> HOW TO COMPLETE THIS TASK
Only one portion of the data is to be written out: from the line bearing "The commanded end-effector" through the line bearing "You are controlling". Write it exactly as it appears.

> DATA SECTION
########

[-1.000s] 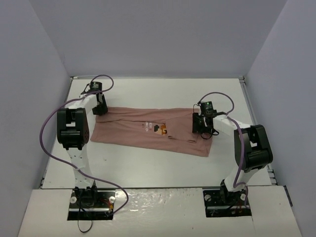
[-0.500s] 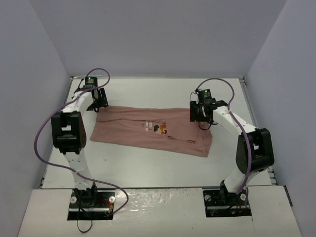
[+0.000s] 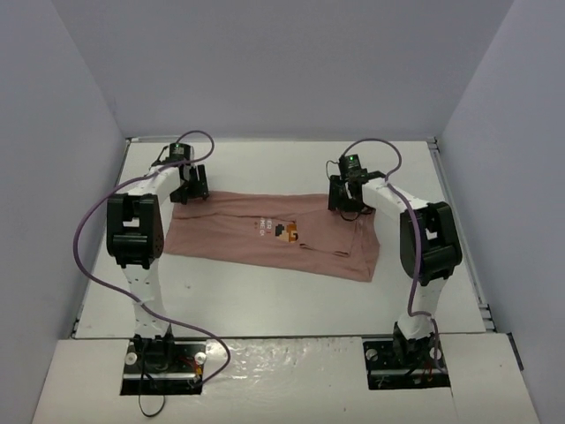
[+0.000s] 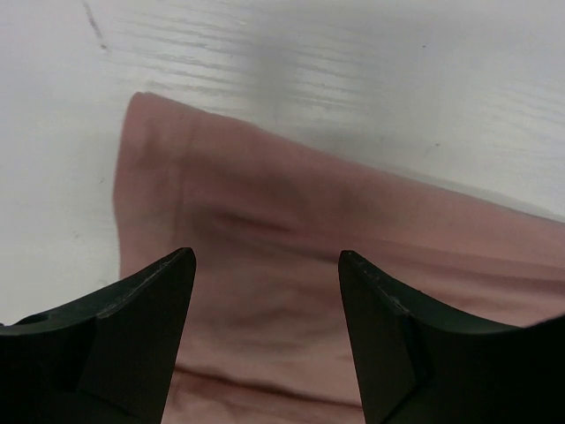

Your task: Fold and stack the t-shirts

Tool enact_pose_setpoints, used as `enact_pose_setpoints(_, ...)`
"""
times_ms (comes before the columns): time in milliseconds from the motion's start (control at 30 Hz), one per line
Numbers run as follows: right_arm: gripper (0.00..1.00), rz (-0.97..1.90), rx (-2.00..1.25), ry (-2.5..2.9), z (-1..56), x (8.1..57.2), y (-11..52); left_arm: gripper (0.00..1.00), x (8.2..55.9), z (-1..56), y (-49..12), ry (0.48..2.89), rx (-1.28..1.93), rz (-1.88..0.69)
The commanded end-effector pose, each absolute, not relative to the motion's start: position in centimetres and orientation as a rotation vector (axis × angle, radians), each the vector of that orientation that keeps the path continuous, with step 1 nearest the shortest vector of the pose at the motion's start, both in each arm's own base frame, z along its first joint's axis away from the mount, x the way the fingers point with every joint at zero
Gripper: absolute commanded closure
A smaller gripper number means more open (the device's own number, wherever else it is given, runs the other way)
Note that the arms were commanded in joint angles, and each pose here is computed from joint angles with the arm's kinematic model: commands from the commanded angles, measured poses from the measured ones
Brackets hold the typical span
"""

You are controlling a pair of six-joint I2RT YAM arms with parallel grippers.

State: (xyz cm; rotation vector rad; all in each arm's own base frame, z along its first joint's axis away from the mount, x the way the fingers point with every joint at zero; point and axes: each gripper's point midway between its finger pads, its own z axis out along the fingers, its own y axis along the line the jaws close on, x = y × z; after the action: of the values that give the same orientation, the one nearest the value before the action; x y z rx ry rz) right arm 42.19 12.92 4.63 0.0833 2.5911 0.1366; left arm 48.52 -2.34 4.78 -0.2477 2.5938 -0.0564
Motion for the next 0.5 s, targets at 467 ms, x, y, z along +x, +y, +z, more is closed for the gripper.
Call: enact_pose_setpoints(467, 0.55, 0.081, 0.186, 2.494, 7.1, 42.3, 7.8, 0.37, 52.8, 7.2, 0.1, 2.464, -0.397, -0.002)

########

> SOLUTION TO THIS PROBLEM
The commanded end-effector pose, each absolute, not relative to the motion's start: position in centimetres and orientation as a rotation vector (axis × angle, radians), each the vector of that orientation that keeps the path continuous, with step 1 nearest the shortest vector of the pose at the motion's start, both in each arm's own base frame, z along its first joint's axis away from the mount, x the way the fingers point with every joint at zero
Gripper: absolute commanded closure
A smaller gripper number means more open (the device's own number, wherever else it is given, runs the other way)
Note that the arms were commanded in joint angles, and each pose here is computed from joint angles with the arm's kinematic model: commands from the commanded angles, measured poses from the measured ones
Brackets hold the typical span
"""

You are controlling a pair of six-joint I2RT YAM arms with parallel grippers.

That wraps up the exercise.